# Confused on my Power Steering



## oldmanfarmer (Mar 24, 2016)

1969 Ford 4000 Diesel, Power steering is Leaking in 2 places so I want to rebuild it but I'm finding conflicting information and parts. My tractor does not have a fluid reservoir, and the service manual show that it should have one and the ram is different. The parts manual shows other styles of rams but none for my model.

The Pressure line originally followed the return line but some one changed it to a hose.
I don't think a reservoir is supposed to be on one with this model of P.S. pump but not sure?

Also cant find a part number for a rebuild kit, any help?


----------



## oldmanfarmer (Mar 24, 2016)

I dont know how I posted so many of the same pics? sorry.


----------



## HarveyW (Sep 15, 2014)

Hello OMF,

See attached parts diagram. The cylinder illustrated in the little box on bottom looks like yours, and the pump illustrated in the little box on top also looks like yours. The pump has its own self-contained reservoir. 

Do you know the manufacture date of your 4000?


----------



## Hoodoo Valley (Nov 14, 2006)

oldmanfarmer said:


> I dont know how I posted so many of the same pics? sorry.


Fixed it for you!


----------



## HarveyW (Sep 15, 2014)

Is this your PS cylinder?


----------



## oldmanfarmer (Mar 24, 2016)

HarveyW said:


> Is this your PS cylinder?


yes i think?


----------



## oldmanfarmer (Mar 24, 2016)

HarveyW said:


> Hello OMF,
> 
> See attached parts diagram. The cylinder illustrated in the little box on bottom looks like yours, and the pump illustrated in the little box on top also looks like yours. The pump has its own self-contained reservoir.
> 
> Do you know the manufacture date of your 4000?


its a 1969 other than that not sure of manufact date


----------



## Hacke (Feb 22, 2011)

It looks a bit wet at the front end of the cylinder, are you sure it is not oil coming from there and runs along the underside of the cylinder?

If not:
It might be the bolts holding the valve body together that need tightening.

or get new seals:
Check out HarveyW:s listing, you will need:
#4 Part number: 129979
#5.1 Part number: 64779
#7A (2 of those) Part number: 9672548
#29.1 Part number: 82847680

Check the ball (has nothing to do with leaking outside, but can be worn), #30, as well (OD 6.53 mm in the listing is wrong, it is 1/4", 6.35 mm).

Edit:
Get the Shop Manual here:
https://www.tractorforum.com/manuals/ford-2000-3000-4000-3-cyl-1-65-12-74-shop-manual.6/

Pump: Paragraph 12, Page 9 Starts with "On models with integral pump..."
Valve body: Paragraph 43, Pages 18-19


----------



## Craig Burgess (May 31, 2020)

Hi,
Am working on a ‘67 Ford 4000 power steering welded cylinder that’s leaking at the ram seal.
I gently cut the first weld at the control end and successfully separated it, as marked in yellow.
I believe I now need to cut the weld at the front end of the cylinder, marked in blue.
Question: if I separate the cylinder where marked in blue, I’ll want to weld it back together there. Is there an assembly process that will prevent the ram seal from getting too hot during welding? Or can I replace the seal without cutting the weld?
Thank you,
Craig


----------



## Hacke (Feb 22, 2011)

Very interesting to see how it looks inside. Are you planning to renew the piston seals as well, or why did you cut the cylinder?
Is it possible for you to pull out the piston backwards and show it in a picture?
Is there a bushing in the end for the rod, or is there only the seals there?

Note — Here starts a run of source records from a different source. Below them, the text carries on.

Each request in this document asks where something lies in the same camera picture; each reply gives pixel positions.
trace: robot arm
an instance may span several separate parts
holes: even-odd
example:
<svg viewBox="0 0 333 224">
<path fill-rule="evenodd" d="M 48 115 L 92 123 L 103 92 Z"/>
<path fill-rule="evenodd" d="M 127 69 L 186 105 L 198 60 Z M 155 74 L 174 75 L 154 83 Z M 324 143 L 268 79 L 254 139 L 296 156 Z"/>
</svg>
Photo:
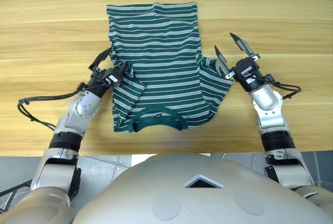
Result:
<svg viewBox="0 0 333 224">
<path fill-rule="evenodd" d="M 72 223 L 75 213 L 70 200 L 80 186 L 81 169 L 77 163 L 81 140 L 98 112 L 101 98 L 121 82 L 126 70 L 126 63 L 118 69 L 98 67 L 109 52 L 107 49 L 100 53 L 90 65 L 91 79 L 88 84 L 80 83 L 76 91 L 81 92 L 70 103 L 67 114 L 59 119 L 30 192 L 14 209 L 0 215 L 0 223 Z"/>
<path fill-rule="evenodd" d="M 265 149 L 265 159 L 269 165 L 265 168 L 266 175 L 290 189 L 313 185 L 312 177 L 301 153 L 295 148 L 288 123 L 281 110 L 283 99 L 291 98 L 300 92 L 301 88 L 277 83 L 270 74 L 263 76 L 256 64 L 260 55 L 254 53 L 243 39 L 232 33 L 231 36 L 248 57 L 238 61 L 236 66 L 229 70 L 225 58 L 215 47 L 217 61 L 227 74 L 225 77 L 227 79 L 233 77 L 252 99 L 257 113 L 259 134 Z M 292 93 L 282 97 L 277 91 L 272 90 L 270 84 Z"/>
</svg>

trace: silver arm segment
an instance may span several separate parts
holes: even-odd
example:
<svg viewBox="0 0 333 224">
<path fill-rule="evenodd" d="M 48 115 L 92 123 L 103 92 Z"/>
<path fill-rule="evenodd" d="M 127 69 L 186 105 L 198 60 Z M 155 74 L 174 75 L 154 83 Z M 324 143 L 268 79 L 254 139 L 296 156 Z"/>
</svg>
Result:
<svg viewBox="0 0 333 224">
<path fill-rule="evenodd" d="M 71 132 L 83 137 L 92 117 L 98 112 L 100 98 L 84 91 L 70 103 L 68 112 L 62 116 L 54 134 Z M 31 183 L 31 190 L 44 187 L 59 188 L 69 193 L 78 152 L 69 148 L 53 147 L 45 151 Z"/>
<path fill-rule="evenodd" d="M 283 98 L 272 90 L 269 84 L 249 92 L 257 112 L 258 129 L 261 136 L 276 131 L 289 133 L 289 126 L 282 113 Z M 275 176 L 276 181 L 287 188 L 313 185 L 313 179 L 296 148 L 277 148 L 265 152 L 266 161 L 270 164 L 265 168 L 269 177 Z"/>
</svg>

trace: t-shirt
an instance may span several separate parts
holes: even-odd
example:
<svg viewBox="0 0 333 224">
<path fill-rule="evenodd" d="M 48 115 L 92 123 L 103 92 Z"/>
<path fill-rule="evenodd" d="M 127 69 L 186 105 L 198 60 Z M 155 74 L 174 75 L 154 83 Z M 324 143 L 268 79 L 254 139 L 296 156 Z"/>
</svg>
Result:
<svg viewBox="0 0 333 224">
<path fill-rule="evenodd" d="M 111 60 L 127 61 L 113 89 L 113 128 L 193 129 L 211 120 L 232 82 L 201 53 L 197 4 L 107 6 Z"/>
</svg>

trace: wooden tabletop
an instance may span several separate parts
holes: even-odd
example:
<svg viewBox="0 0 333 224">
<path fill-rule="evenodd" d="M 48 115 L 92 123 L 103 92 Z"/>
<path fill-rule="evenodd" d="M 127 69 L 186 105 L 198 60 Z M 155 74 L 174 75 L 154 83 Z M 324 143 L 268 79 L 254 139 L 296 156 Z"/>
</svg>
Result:
<svg viewBox="0 0 333 224">
<path fill-rule="evenodd" d="M 48 147 L 52 132 L 19 114 L 17 100 L 69 93 L 89 79 L 89 64 L 110 46 L 107 4 L 193 1 L 198 3 L 203 54 L 213 57 L 216 44 L 232 66 L 244 53 L 229 32 L 246 40 L 261 54 L 263 74 L 303 88 L 283 106 L 297 148 L 333 149 L 332 0 L 0 0 L 0 155 L 41 156 Z M 111 97 L 110 92 L 103 98 L 81 155 L 263 151 L 254 109 L 239 84 L 218 115 L 195 130 L 155 126 L 114 133 Z M 55 124 L 68 102 L 28 107 Z"/>
</svg>

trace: white stripe
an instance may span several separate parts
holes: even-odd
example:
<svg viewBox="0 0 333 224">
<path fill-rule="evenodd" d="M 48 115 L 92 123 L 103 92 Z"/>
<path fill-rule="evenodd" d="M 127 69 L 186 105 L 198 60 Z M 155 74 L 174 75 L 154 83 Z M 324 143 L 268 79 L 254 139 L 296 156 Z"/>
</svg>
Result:
<svg viewBox="0 0 333 224">
<path fill-rule="evenodd" d="M 203 98 L 204 98 L 205 100 L 214 101 L 214 102 L 216 102 L 217 104 L 220 104 L 220 103 L 221 103 L 218 99 L 213 98 L 213 97 L 208 97 L 208 96 L 205 96 L 205 95 L 204 95 Z"/>
<path fill-rule="evenodd" d="M 199 68 L 192 71 L 184 71 L 184 72 L 174 72 L 174 73 L 161 73 L 161 74 L 137 74 L 138 78 L 153 78 L 153 77 L 173 77 L 173 76 L 182 76 L 186 74 L 195 74 L 199 72 Z"/>
<path fill-rule="evenodd" d="M 213 88 L 212 86 L 209 86 L 209 85 L 207 85 L 207 84 L 204 84 L 204 83 L 202 83 L 202 82 L 200 82 L 200 85 L 201 85 L 202 87 L 206 88 L 206 89 L 209 89 L 209 90 L 212 90 L 212 91 L 215 91 L 215 92 L 218 92 L 218 93 L 222 93 L 222 94 L 224 94 L 224 95 L 226 95 L 226 94 L 227 94 L 227 92 L 226 92 L 226 91 L 223 91 L 223 90 L 218 90 L 218 89 L 216 89 L 216 88 Z"/>
<path fill-rule="evenodd" d="M 154 38 L 145 38 L 145 39 L 122 39 L 122 38 L 118 38 L 118 37 L 115 37 L 115 38 L 112 38 L 112 40 L 116 40 L 116 39 L 119 39 L 119 41 L 128 41 L 128 42 L 142 42 L 142 41 L 149 41 L 149 40 L 176 40 L 176 39 L 185 39 L 185 38 L 188 38 L 189 35 L 191 34 L 195 34 L 195 35 L 198 35 L 199 36 L 199 33 L 198 32 L 190 32 L 190 34 L 185 34 L 185 36 L 182 36 L 181 38 L 157 38 L 157 37 L 154 37 Z"/>
<path fill-rule="evenodd" d="M 118 110 L 118 111 L 120 111 L 121 113 L 123 113 L 126 116 L 127 113 L 125 113 L 124 111 L 118 109 L 117 107 L 115 107 L 115 109 Z"/>
<path fill-rule="evenodd" d="M 164 90 L 164 91 L 152 91 L 152 92 L 146 92 L 146 91 L 144 91 L 142 94 L 147 94 L 147 93 L 167 93 L 167 92 L 175 92 L 175 91 L 183 91 L 183 90 L 194 90 L 194 89 L 200 90 L 200 87 L 196 86 L 196 87 L 193 87 L 193 88 L 180 89 L 180 90 Z"/>
<path fill-rule="evenodd" d="M 113 99 L 114 103 L 116 103 L 119 106 L 122 106 L 125 109 L 131 110 L 131 107 L 128 107 L 126 104 L 124 104 L 123 102 L 117 100 L 117 99 Z"/>
<path fill-rule="evenodd" d="M 117 23 L 122 23 L 122 22 L 152 22 L 152 21 L 160 21 L 160 20 L 170 20 L 169 18 L 157 18 L 157 19 L 129 19 L 129 20 L 123 20 L 120 21 L 118 20 Z M 180 19 L 180 20 L 190 20 L 190 21 L 194 21 L 195 19 Z"/>
<path fill-rule="evenodd" d="M 150 13 L 144 13 L 141 15 L 137 15 L 137 16 L 131 16 L 131 18 L 134 17 L 148 17 L 148 16 L 163 16 L 163 17 L 192 17 L 192 16 L 196 16 L 197 13 L 193 12 L 193 13 L 187 13 L 187 14 L 173 14 L 173 15 L 164 15 L 164 14 L 160 14 L 160 13 L 156 13 L 156 12 L 150 12 Z M 129 16 L 112 16 L 108 13 L 108 16 L 113 18 L 113 19 L 118 19 L 118 18 L 128 18 Z"/>
<path fill-rule="evenodd" d="M 144 70 L 136 70 L 135 72 L 148 72 L 148 71 L 165 71 L 165 70 L 175 70 L 175 69 L 188 69 L 193 67 L 180 67 L 180 68 L 170 68 L 170 69 L 144 69 Z"/>
<path fill-rule="evenodd" d="M 179 80 L 184 80 L 184 79 L 190 79 L 190 78 L 189 77 L 185 77 L 185 78 L 175 78 L 175 79 L 165 79 L 165 80 L 152 80 L 152 81 L 149 81 L 149 82 L 165 82 L 165 81 L 174 81 L 174 80 L 179 81 Z"/>
<path fill-rule="evenodd" d="M 140 97 L 140 101 L 141 100 L 157 100 L 157 99 L 176 98 L 176 97 L 191 96 L 191 95 L 198 95 L 198 94 L 201 94 L 201 91 L 193 91 L 193 92 L 188 92 L 188 93 L 172 94 L 172 95 L 142 96 L 142 97 Z"/>
<path fill-rule="evenodd" d="M 195 115 L 190 115 L 190 116 L 183 116 L 183 118 L 197 118 L 197 117 L 201 117 L 201 116 L 205 116 L 209 113 L 209 110 L 195 114 Z"/>
<path fill-rule="evenodd" d="M 150 52 L 143 52 L 143 53 L 118 53 L 117 56 L 126 56 L 126 57 L 134 57 L 134 56 L 174 56 L 180 53 L 195 53 L 200 51 L 198 49 L 182 49 L 181 51 L 177 52 L 160 52 L 160 53 L 150 53 Z"/>
<path fill-rule="evenodd" d="M 144 114 L 143 116 L 140 116 L 141 117 L 152 117 L 152 116 L 156 116 L 156 115 L 161 115 L 161 116 L 171 116 L 170 114 L 166 114 L 166 113 L 163 113 L 163 112 L 157 112 L 157 113 L 152 113 L 152 114 Z"/>
<path fill-rule="evenodd" d="M 126 128 L 126 127 L 128 127 L 128 125 L 123 125 L 121 127 L 117 127 L 117 129 L 122 129 L 122 128 Z"/>
<path fill-rule="evenodd" d="M 200 42 L 198 42 L 197 44 L 184 44 L 182 45 L 181 48 L 184 48 L 184 47 L 188 47 L 188 46 L 195 46 L 195 47 L 198 47 L 200 46 Z M 167 51 L 168 49 L 174 49 L 174 48 L 177 48 L 179 49 L 179 47 L 175 47 L 173 44 L 170 44 L 170 45 L 166 45 L 166 46 L 172 46 L 170 48 L 117 48 L 116 50 L 117 51 L 134 51 L 134 52 L 137 52 L 137 51 L 147 51 L 147 50 L 150 50 L 150 51 L 157 51 L 157 50 L 161 50 L 161 51 Z"/>
<path fill-rule="evenodd" d="M 137 58 L 134 58 L 134 59 L 118 59 L 120 61 L 161 61 L 161 60 L 174 60 L 174 59 L 181 59 L 181 58 L 188 58 L 188 59 L 193 59 L 192 56 L 177 56 L 177 57 L 173 57 L 173 58 L 154 58 L 154 59 L 147 59 L 147 58 L 140 58 L 140 59 L 137 59 Z"/>
<path fill-rule="evenodd" d="M 204 93 L 206 93 L 206 94 L 210 94 L 210 95 L 212 95 L 212 96 L 215 96 L 216 99 L 218 99 L 218 98 L 217 98 L 218 96 L 221 96 L 221 97 L 222 97 L 221 101 L 222 101 L 223 98 L 224 98 L 223 95 L 216 95 L 216 94 L 213 94 L 213 93 L 209 93 L 209 92 L 207 92 L 207 91 L 204 91 Z"/>
<path fill-rule="evenodd" d="M 161 32 L 161 33 L 141 33 L 141 34 L 122 34 L 122 33 L 118 33 L 118 32 L 110 32 L 109 36 L 122 36 L 122 37 L 128 37 L 128 38 L 140 38 L 141 36 L 166 36 L 166 35 L 182 35 L 182 34 L 186 34 L 186 33 L 191 33 L 193 32 L 193 30 L 197 30 L 198 26 L 193 27 L 193 29 L 190 30 L 183 30 L 183 31 L 170 31 L 170 32 Z"/>
<path fill-rule="evenodd" d="M 211 74 L 208 74 L 207 72 L 205 72 L 203 70 L 201 70 L 200 73 L 203 74 L 205 77 L 208 77 L 210 79 L 213 79 L 213 80 L 216 80 L 216 81 L 219 81 L 219 82 L 228 83 L 228 84 L 233 84 L 233 82 L 231 82 L 229 80 L 224 80 L 224 79 L 219 78 L 219 77 L 214 77 Z"/>
<path fill-rule="evenodd" d="M 171 65 L 195 64 L 195 63 L 196 63 L 195 60 L 189 60 L 189 61 L 172 61 L 170 63 L 133 64 L 133 67 L 171 66 Z"/>
<path fill-rule="evenodd" d="M 140 10 L 140 9 L 145 9 L 145 8 L 154 8 L 154 7 L 161 7 L 161 8 L 186 8 L 186 7 L 191 7 L 193 5 L 196 5 L 197 3 L 185 3 L 185 4 L 170 4 L 170 5 L 166 5 L 166 4 L 160 4 L 160 3 L 154 3 L 151 6 L 126 6 L 126 7 L 120 7 L 117 5 L 108 5 L 107 8 L 109 9 L 119 9 L 119 10 Z"/>
<path fill-rule="evenodd" d="M 181 17 L 182 15 L 184 14 L 188 14 L 188 13 L 191 13 L 191 11 L 195 11 L 197 10 L 197 8 L 191 8 L 191 9 L 182 9 L 182 10 L 162 10 L 162 9 L 158 9 L 158 8 L 155 8 L 155 9 L 143 9 L 145 11 L 137 11 L 137 12 L 131 12 L 131 13 L 128 13 L 128 12 L 123 12 L 121 10 L 114 10 L 114 11 L 108 11 L 107 10 L 107 14 L 108 16 L 110 17 L 115 17 L 115 16 L 126 16 L 126 17 L 135 17 L 136 15 L 138 16 L 142 16 L 144 17 L 146 14 L 148 13 L 152 13 L 152 12 L 155 12 L 155 13 L 158 13 L 159 15 L 161 16 L 168 16 L 169 13 L 179 13 L 178 15 Z"/>
<path fill-rule="evenodd" d="M 202 119 L 202 120 L 198 120 L 198 121 L 186 121 L 186 122 L 195 123 L 195 122 L 201 122 L 201 121 L 207 121 L 207 119 Z"/>
<path fill-rule="evenodd" d="M 123 81 L 124 81 L 124 82 L 127 82 L 129 85 L 132 85 L 132 86 L 134 86 L 134 87 L 137 87 L 138 89 L 141 89 L 141 90 L 144 90 L 144 89 L 145 89 L 144 86 L 142 86 L 142 85 L 140 85 L 140 84 L 137 84 L 137 83 L 134 83 L 134 82 L 130 81 L 130 80 L 127 79 L 127 78 L 123 78 Z"/>
<path fill-rule="evenodd" d="M 180 101 L 174 101 L 174 102 L 170 102 L 170 103 L 181 103 L 181 102 L 187 102 L 187 101 L 193 101 L 193 100 L 198 100 L 199 98 L 193 98 L 193 99 L 186 99 L 186 100 L 180 100 Z M 137 103 L 136 105 L 143 105 L 143 104 L 161 104 L 160 102 L 158 103 Z"/>
<path fill-rule="evenodd" d="M 148 85 L 147 89 L 159 89 L 159 88 L 168 88 L 168 87 L 176 87 L 176 86 L 186 86 L 200 83 L 198 80 L 190 81 L 190 82 L 179 82 L 179 83 L 169 83 L 169 84 L 159 84 L 159 85 Z"/>
<path fill-rule="evenodd" d="M 177 106 L 168 106 L 166 108 L 168 108 L 168 109 L 189 108 L 189 107 L 193 107 L 193 106 L 197 106 L 197 105 L 201 105 L 201 104 L 206 104 L 206 103 L 207 102 L 202 101 L 202 102 L 191 103 L 191 104 L 184 104 L 184 105 L 177 105 Z"/>
<path fill-rule="evenodd" d="M 136 32 L 140 33 L 140 32 L 143 32 L 143 31 L 148 31 L 150 33 L 152 31 L 161 32 L 161 31 L 166 31 L 166 30 L 169 30 L 169 29 L 180 29 L 180 28 L 185 28 L 185 27 L 187 29 L 189 28 L 190 30 L 194 31 L 198 26 L 197 25 L 193 25 L 193 26 L 188 26 L 188 25 L 186 25 L 186 26 L 170 26 L 170 27 L 164 28 L 164 29 L 137 29 L 137 30 L 125 30 L 125 29 L 119 30 L 119 29 L 114 29 L 114 28 L 110 27 L 109 30 L 110 30 L 110 32 L 117 32 L 118 34 L 120 34 L 120 32 L 122 32 L 122 33 L 128 33 L 128 32 L 129 33 L 136 33 Z"/>
<path fill-rule="evenodd" d="M 114 88 L 114 90 L 119 91 L 119 92 L 127 95 L 129 98 L 132 98 L 132 99 L 135 99 L 135 100 L 139 99 L 139 97 L 137 97 L 136 95 L 130 94 L 126 90 L 122 89 L 121 87 L 116 87 L 116 88 Z"/>
<path fill-rule="evenodd" d="M 132 108 L 131 112 L 140 112 L 144 110 L 145 108 Z"/>
<path fill-rule="evenodd" d="M 126 89 L 131 90 L 131 91 L 135 92 L 136 94 L 140 94 L 139 91 L 135 91 L 134 89 L 131 89 L 130 87 L 128 87 L 128 86 L 125 85 L 124 83 L 122 83 L 121 86 L 122 86 L 122 87 L 126 87 Z"/>
<path fill-rule="evenodd" d="M 187 38 L 185 40 L 182 40 L 180 42 L 170 42 L 170 43 L 163 43 L 163 42 L 158 42 L 158 41 L 154 41 L 154 42 L 148 42 L 148 43 L 138 43 L 138 44 L 135 44 L 135 43 L 114 43 L 113 45 L 114 46 L 127 46 L 127 47 L 143 47 L 143 46 L 147 46 L 147 45 L 162 45 L 162 46 L 170 46 L 170 45 L 181 45 L 181 44 L 184 44 L 188 41 L 199 41 L 200 42 L 200 38 L 194 38 L 194 37 L 191 37 L 191 38 Z"/>
<path fill-rule="evenodd" d="M 120 95 L 118 95 L 118 94 L 117 94 L 116 96 L 118 96 L 118 97 L 122 98 L 123 100 L 129 102 L 132 106 L 135 104 L 135 103 L 133 103 L 133 102 L 127 100 L 126 98 L 123 98 L 122 96 L 120 96 Z"/>
<path fill-rule="evenodd" d="M 196 108 L 196 109 L 192 109 L 192 110 L 188 110 L 188 111 L 182 111 L 182 112 L 180 112 L 180 114 L 187 113 L 187 112 L 192 112 L 192 111 L 198 111 L 198 110 L 206 108 L 206 107 L 210 107 L 210 105 L 206 105 L 205 107 L 202 107 L 202 108 Z"/>
<path fill-rule="evenodd" d="M 169 22 L 161 22 L 161 23 L 154 23 L 154 24 L 128 24 L 128 25 L 122 25 L 122 24 L 118 24 L 115 23 L 114 21 L 110 22 L 110 26 L 117 26 L 118 28 L 134 28 L 134 27 L 138 27 L 138 28 L 157 28 L 157 27 L 164 27 L 164 26 L 168 26 L 174 23 L 183 23 L 183 24 L 187 24 L 187 25 L 194 25 L 196 24 L 196 20 L 194 19 L 193 22 L 187 22 L 187 21 L 181 21 L 181 20 L 177 20 L 177 21 L 169 21 Z"/>
<path fill-rule="evenodd" d="M 223 85 L 221 85 L 221 84 L 219 84 L 219 83 L 214 84 L 213 82 L 207 81 L 207 80 L 205 80 L 204 78 L 200 78 L 200 79 L 203 80 L 203 81 L 205 81 L 205 82 L 207 82 L 207 83 L 213 84 L 214 86 L 219 86 L 219 87 L 223 87 L 223 88 L 225 88 L 225 89 L 230 89 L 229 87 L 225 87 L 225 86 L 223 86 Z"/>
</svg>

I attach parts from the Shop Manual that shows how you renew the rod seals. There is no need to cut anything in order to do that job.


----------



## Craig Burgess (May 31, 2020)

The piston seal is a single ring, like an engine would have. Reminds me of a weed eater aluminum piston with a single ring.
It is interesting to see how the cylinder manufacturer used an internal sleeve in order to actuate the ram. I’ll send a picture of the disassembled unit shortly.
The reason I took it apart is because the local New Holland Service Center said they have a seal kit. Does seem like a welded cylinder was not intended to be overhauled, but replaced.
Will know more tomorrow when I return this back to the Service Center.


----------



## Craig Burgess (May 31, 2020)

Should have mentioned that the piston is secured to the ram by a castle nut & cotter key.
I surmise that what ruined the pressure seal is the fact that it was embedded with blue paint. 
Will inspect their seals at the service center to verify this unit can be rebuilt with the seals they have.


----------



## Hacke (Feb 22, 2011)

That will be fun to watch. I have been wondering about how the flow gets to the top, and thought of a thick-walled cylinder with a channel. This solution is very clever. Thank you for the information.

As said, the rod seals are renewable from the end. No need to cut the cylinder. What the manual means, is that the unit is not servicable when it comes to piston or rod problems.


----------



## Hacke (Feb 22, 2011)

I asked about a possible rod bushing in the cylinder end, because when I renewed the seals I wondered if a worn bushing could give to much play and destroy the seals. I thought the rod was a bit sloppy when the seals where out, and could not determine if there was a bushing in there or not.


----------



## Hacke (Feb 22, 2011)

I found an old thread:
https://www.tractorforum.com/threads/ford-3550-power-steering-cylinder-question-and-intro.23249/

A picture from that thread showing the parts for the rod seal kit:


----------



## Craig Burgess (May 31, 2020)

The picture you posted is perfect. Read the article in the link above that stated the cylinder was welded together. Am curious to know if he cut the weld at the back of the cylinder like I did. When I took the parts back to the Service Center, he had a set of seals, and am waiting for them to call me back...assuming the want the front weld cut also. Here’s a picture of the ram & piston. Note the steel ring seal.


----------



## Craig Burgess (May 31, 2020)

From the illustration, looks like I didn’t have to cut the weld. Only pull the scraper out, which would reveal the snap ring and the rest of items 5 thru 10


----------



## Hacke (Feb 22, 2011)

Thank you for the picture. That was a simple piston, but it works.

No, he did not cut the cylinder. You do not need to cut anything to be able to renew the rod seals. Read the pdf I posted. You do the job from the front. A pick to pull the scraper. Pliers for the snap ring and the rest comes out with the pick.

Check the shoulder on the rod for burrs, dress the edge with a file if necessary.
Put some electrical tape over the threads and over the edge, to make a smooth surface for the seal and scraper.


----------



## Craig Burgess (May 31, 2020)

Got it! Thank you. Good thing I can weld....oh well, now we all know what the inside looks like!


----------